Pourquoi acheter une montre suisse ? Pour beaucoup, c’est la promesse d’un ouvrage de qualité, le produit d’une horlogerie suisse réputée pour sa précision légendaire. Ce que certains ignorent peut-être, c’est que la Chine est le principal fournisseur étranger des horlogers suisses.

Dans l’industrie, on reste discret à ce sujet : en effet, le « made in China » ne fait pas rêver. Le phénomène a pourtant commencé à la fin des années 1990, période où la consommation chinoise de montres suisses a énormément augmenté. Pour répondre à la forte demande, la production a été déplacée en Chine. De là, les pièces sont envoyées en Suisse pour l’assemblage et le contrôle final avant de retourner en Chine pour y être vendues.

Les conditions pour obtenir le label « swiss made » sont respectées

À Shenzhen par exemple, de nombreuses fabriques produisent et réunissent les composants des montres dans des boîtes qui sont envoyées en Suisse. Là, dans les manufactures suisses, ces montres en kit sont assemblées et la dernière pièce, le mouvement, est ajoutée.

Grâce à cette dernière étape, les conditions pour obtenir le label « Swiss Made », la garantie du savoir-faire horloger helvétique, sont respectées.

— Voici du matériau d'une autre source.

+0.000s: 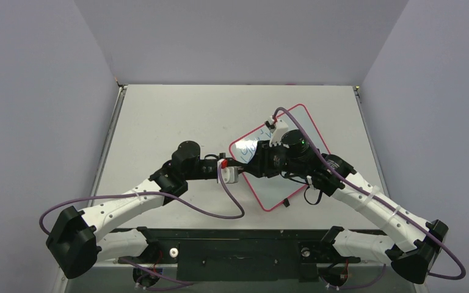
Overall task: Write a sentence on the whiteboard
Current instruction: Pass from the left arm to the right
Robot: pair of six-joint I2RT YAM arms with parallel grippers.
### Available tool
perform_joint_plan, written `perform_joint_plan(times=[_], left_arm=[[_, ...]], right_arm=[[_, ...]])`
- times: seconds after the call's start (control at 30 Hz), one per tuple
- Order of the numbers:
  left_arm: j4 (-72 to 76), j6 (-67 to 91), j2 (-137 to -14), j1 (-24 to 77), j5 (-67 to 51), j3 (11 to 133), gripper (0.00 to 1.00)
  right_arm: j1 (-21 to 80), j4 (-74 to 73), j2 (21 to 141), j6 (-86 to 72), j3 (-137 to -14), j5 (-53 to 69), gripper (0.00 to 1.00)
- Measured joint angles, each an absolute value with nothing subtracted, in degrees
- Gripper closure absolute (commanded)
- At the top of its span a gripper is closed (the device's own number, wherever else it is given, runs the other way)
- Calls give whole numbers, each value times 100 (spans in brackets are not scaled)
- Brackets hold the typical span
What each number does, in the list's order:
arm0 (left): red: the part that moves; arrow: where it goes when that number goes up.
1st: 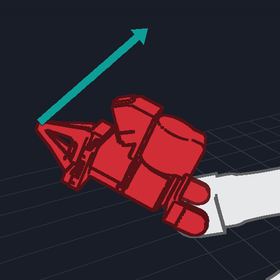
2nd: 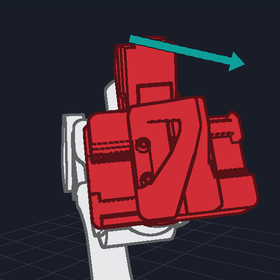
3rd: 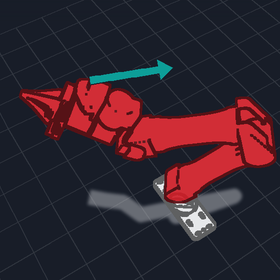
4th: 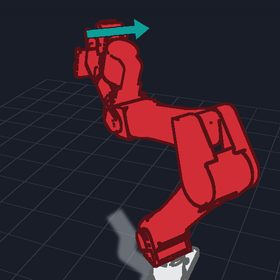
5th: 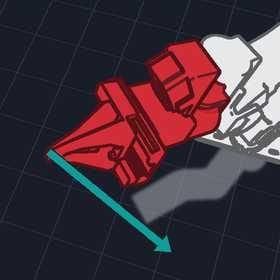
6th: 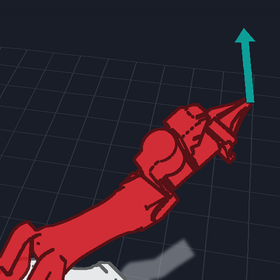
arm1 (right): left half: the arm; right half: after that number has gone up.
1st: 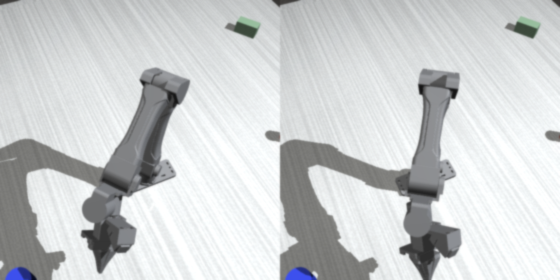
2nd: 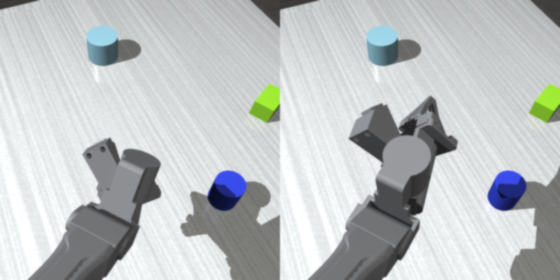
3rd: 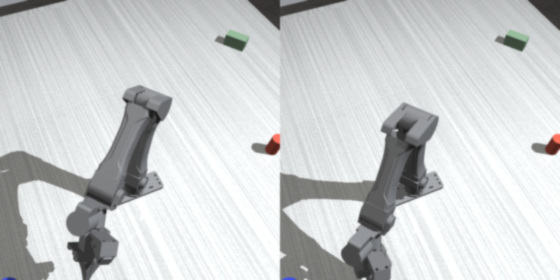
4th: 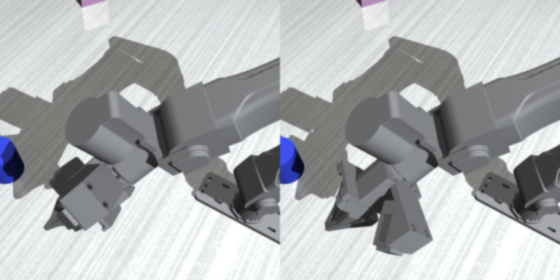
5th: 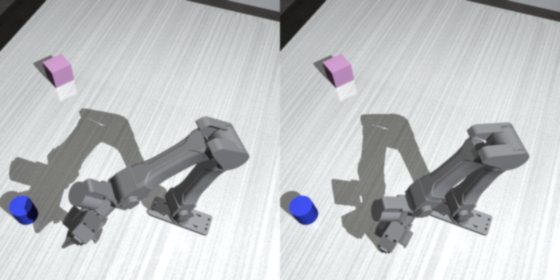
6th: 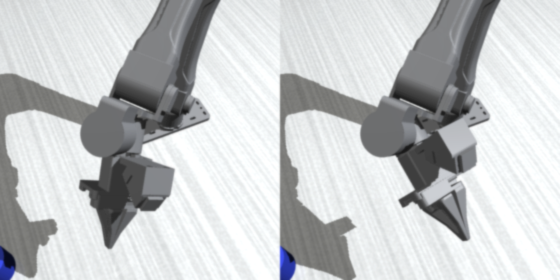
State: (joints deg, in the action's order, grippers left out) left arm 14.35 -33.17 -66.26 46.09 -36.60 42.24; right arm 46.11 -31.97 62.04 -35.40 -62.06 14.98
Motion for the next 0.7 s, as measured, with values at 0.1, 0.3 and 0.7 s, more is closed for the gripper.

Un durcissement des conditions d’obtention du label

Pour protéger l’industrie horlogère suisse et limiter les productions en Chine, les conditions d’obtention du « Swiss Made » ont été durcies en 2017. Auparavant, 50% de la valeur des pièces du mouvement devait être suisse. Depuis l’année dernière, 60 % de la valeur des pièces de toute la montre doit être suisse ; l’assemblage et le contrôle final doivent se faire en Suisse.

Cependant, le coût bas de la main-d’œuvre en Chine permet de facilement respecter les exigences du « Swiss Made ». Le durcissement des conditions suffira-t-il à ralentir les importations horlogères chinoises ? Certains estiment également qu’une trop forte protection de la production suisse pourrait nuire à son esprit d’innovation.